The conference comes at a fragile point in U.S.-Saudi relations. In October, the White House pressured Saudi Arabia to delay its oil production until after the November election. Saudi Arabia ignored the request and implemented the decrease. The White House accused Saudi Arabia of siding with Russia and was in danger of losing support in Washington. Saudi Arabia dismissed the accusation as a political gambit to avoid bad news on election day. Some Democratic Congressional leaders called for the U.S. to reevaluate its relationship with Saudi Arabia and suspend all arms sales.
A day later, President Biden vowed consequences for Saudi Arabia. Saudi Arabia took several steps to align further with China. Ten days after the President's threat, China and Saudi Arabia released a joint statement reaffirming their commitment to strengthening ties and long-term stability of the oil markets. One week following the statement, Saudi Arabia lowered oil prices for Asia while raising them for Europe. China was the big winner of the price reduction. A few weeks later, the Chinese President is coming to a conference to sign new economic, security, and energy agreements with Arab Gulf oil producers. It seems naive to think the acceleration of cooperation is a coincidence.
Saudi Arabia is the largest oil exporter, and China is its largest importer. China purchases oil from 44 countries, with Saudi Arabia and Russia being the primary providers. As seen on the chart, China’s top 15 importers represent 92.5% of all China’s imports. Saudi Arabia accounts for 17.4% of China’s oil imports. Nations likely to participate in the conference represent about 50.4% of China’s energy needs. Earlier this year, Saudi Arabia and China began negotiations to transact for oil in Chinese Yuan.
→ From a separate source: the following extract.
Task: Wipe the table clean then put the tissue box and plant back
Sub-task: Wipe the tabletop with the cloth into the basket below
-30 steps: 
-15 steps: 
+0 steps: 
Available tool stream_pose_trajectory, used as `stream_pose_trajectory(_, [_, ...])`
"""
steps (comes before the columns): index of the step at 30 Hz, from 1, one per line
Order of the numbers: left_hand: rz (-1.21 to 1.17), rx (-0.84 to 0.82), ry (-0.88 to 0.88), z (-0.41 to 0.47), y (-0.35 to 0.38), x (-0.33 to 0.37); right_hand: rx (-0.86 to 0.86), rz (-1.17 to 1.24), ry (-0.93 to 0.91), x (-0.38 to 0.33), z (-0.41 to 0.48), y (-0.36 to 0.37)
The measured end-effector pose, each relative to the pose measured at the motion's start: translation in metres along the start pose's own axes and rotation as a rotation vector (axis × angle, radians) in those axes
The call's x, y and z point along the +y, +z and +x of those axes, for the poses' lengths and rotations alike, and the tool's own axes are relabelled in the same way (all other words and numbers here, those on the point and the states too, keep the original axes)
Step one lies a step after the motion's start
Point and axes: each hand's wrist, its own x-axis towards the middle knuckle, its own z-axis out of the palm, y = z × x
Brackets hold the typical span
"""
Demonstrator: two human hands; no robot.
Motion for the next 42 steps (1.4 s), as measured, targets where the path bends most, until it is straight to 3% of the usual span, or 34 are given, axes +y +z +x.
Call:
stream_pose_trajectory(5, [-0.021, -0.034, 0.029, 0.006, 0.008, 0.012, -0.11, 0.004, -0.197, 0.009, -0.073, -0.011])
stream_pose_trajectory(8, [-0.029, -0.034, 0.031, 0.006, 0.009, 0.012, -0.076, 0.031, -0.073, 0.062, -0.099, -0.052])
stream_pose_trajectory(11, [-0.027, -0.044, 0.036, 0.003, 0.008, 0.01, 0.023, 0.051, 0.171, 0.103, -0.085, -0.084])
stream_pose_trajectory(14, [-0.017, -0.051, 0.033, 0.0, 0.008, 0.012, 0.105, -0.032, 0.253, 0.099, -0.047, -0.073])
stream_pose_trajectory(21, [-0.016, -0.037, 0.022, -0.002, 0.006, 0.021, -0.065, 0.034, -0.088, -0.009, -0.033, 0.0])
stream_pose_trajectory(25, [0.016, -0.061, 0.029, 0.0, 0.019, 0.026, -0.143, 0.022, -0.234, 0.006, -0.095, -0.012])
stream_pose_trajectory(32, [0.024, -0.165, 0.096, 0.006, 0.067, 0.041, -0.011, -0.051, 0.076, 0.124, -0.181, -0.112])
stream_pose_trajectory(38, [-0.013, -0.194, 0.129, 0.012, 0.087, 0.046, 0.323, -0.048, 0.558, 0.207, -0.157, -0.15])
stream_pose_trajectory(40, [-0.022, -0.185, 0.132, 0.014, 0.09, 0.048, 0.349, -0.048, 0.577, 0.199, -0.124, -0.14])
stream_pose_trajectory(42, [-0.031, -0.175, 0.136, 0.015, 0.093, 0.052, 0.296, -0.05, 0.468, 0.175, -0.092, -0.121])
China and Saudi Arabia already have multiple intertwined energy and financial interests. The Saudi state-run Aramco has supply deals with at least six Chinese refiners and ownership stakes in several others. For example, Aramco recently invested $10B to build a refinery in Northeast China. The refinery should be operational in 2024. Aramco owns a 25% stake in another Chinese refinery in the Fujian province. Aramco has different size ownership stakes in a handful of other refineries. The Chinese Silk Road fund owns more than $25B worth of the pipelines Aramco uses for business. The Saudi utility developer ACWA Power has jointly agreed with the Silk Road Fund to build a power plant in Uzbekistan. The state-run Chinese Energy Engineering Corp is building a solar power plant in Saudia Arabia. The conference will not be the first time China and Saudi Arabia have negotiated strategic financial or energy partnerships.
What is at Stake?
Saudi Arabia is the recognized leader of OPEC. The balance of power between East and West is mainly determined by OPEC oil policies, with Saudi Arabia yielding most of that power and influence. In 1974, the U.S. and Saudi Arabia made a strategic agreement called the Petrodollar, which kept the balance of power in the West. The U.S. promised military protection and cheap arms. Saudi Arabia promised the oil trade would be kept in Dollars. This agreement has allowed the U.S. to operate at enormous deficits and create unfathomable debt. The structure of the Petrodollar agreement gave rise to the very dangerous Modern Monetary Theory (MMT) that liberal academics think is a good idea. The basic idea is that the U.S. can print unlimited Dollars because it is the primary reserve currency.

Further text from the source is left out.